There are many pieces of evidence right from the first study from Alex Sigal’s team in South Africa (which has shown up to 41 fold decrease in neutralising antibodies elicited from vaccines) up to the current Australian studies (15-20 fold decrease in neutralising antibodies) from vaccinated individuals (2 doses). This suggests that Omicron is more adept at infecting people who've already had COVID-19 or multiple doses of leading vaccines.

The heavily mutated variant also has a much higher transmissibility with a possible R value of more than 3, which is almost double that of Delta and clearly shows that Omicron has the capabilities to replace Delta as the dominant circulating strain. We are already seeing this pattern in the UK.

The good news from this and many more studies looking at efficacy of booster doses around the world is that current vaccines are still able to neutralise the virus IF BOOSTER DOSES are given. The studies have shown that neither vaccination with two doses of AstraZeneca nor Pfizer were able to stimulate an antibody response strong enough to neutralise Omicron. This is significant and supports the need for boosters to protect people from infection. This also means that there is a possibility for a mandate of 3 doses of vaccines including booster shot to be qualified as ‘fully vaccinated’ taking into account recent developments of this new variant. 

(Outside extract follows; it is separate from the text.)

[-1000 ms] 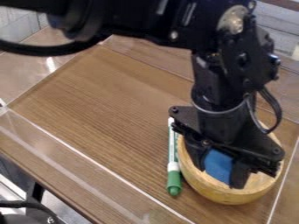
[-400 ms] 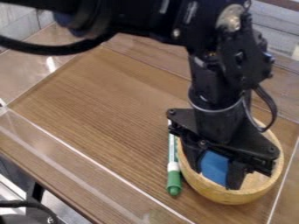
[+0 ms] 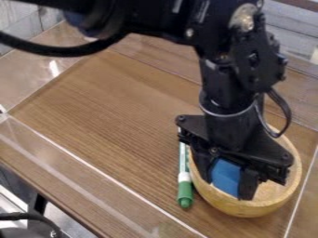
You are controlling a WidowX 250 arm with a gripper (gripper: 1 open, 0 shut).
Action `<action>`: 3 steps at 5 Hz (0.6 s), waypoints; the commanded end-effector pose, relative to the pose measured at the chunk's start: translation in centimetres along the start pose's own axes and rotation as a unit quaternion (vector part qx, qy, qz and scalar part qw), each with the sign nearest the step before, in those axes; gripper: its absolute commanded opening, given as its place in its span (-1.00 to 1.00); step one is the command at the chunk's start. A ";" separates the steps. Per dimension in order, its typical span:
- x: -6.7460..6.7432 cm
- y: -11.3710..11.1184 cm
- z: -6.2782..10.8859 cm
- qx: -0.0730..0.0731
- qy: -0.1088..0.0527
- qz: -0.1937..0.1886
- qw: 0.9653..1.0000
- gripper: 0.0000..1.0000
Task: Put the blue block in the brown bowl
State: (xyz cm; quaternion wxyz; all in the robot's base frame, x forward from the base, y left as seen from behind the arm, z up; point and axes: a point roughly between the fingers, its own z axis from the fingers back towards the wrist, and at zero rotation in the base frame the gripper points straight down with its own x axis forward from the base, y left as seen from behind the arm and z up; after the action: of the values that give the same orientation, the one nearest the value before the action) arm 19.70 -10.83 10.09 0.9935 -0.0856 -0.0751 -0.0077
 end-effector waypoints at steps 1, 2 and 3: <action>1.6 -0.4 1.0 -0.011 -0.026 0.002 1.000 -1.00; 1.6 -0.2 0.7 -0.010 -0.024 0.004 1.000 1.00; 1.6 0.2 0.9 -0.008 -0.019 0.006 1.000 1.00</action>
State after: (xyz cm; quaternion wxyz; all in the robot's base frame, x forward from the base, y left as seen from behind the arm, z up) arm 20.30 -10.27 9.99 0.9938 -0.0848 -0.0724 -0.0022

Despite the risks from Omicron, the overall public health strategy used throughout the pandemic remains effective and is of the utmost importance. We should not forget that we already have the ‘weapons’ (e.g., masks, social distancing, etc.) to reduce the risk of becoming infected. It should therefore be our main goal to slow down virus spread by adhering to the existing hygiene protocols and speeding up the vaccination process (which now has to include booster doses at all age groups).

Getting 3 doses of vaccines against Covid-19, in particular the Omicron variant, is the strongest form of protection until a variant-specific booster is ready. We know that variant-specific boosters are currently in the pipeline from various vaccine manufacturers and this can be part of the booster dose regiment in the future. Testing to identify potential asymptomatic spreaders and directing them to isolate should remain a pillar of the public health response to Covid-19. Increasing whole-genome sequencing of SARS-CoV-2 samples in circulation is another critical step in identifying and staying ahead of new mutations. It allows scientists to find variants that can escape the protection offered by vaccines. Without widespread genome sequencing, variants can spread undetected.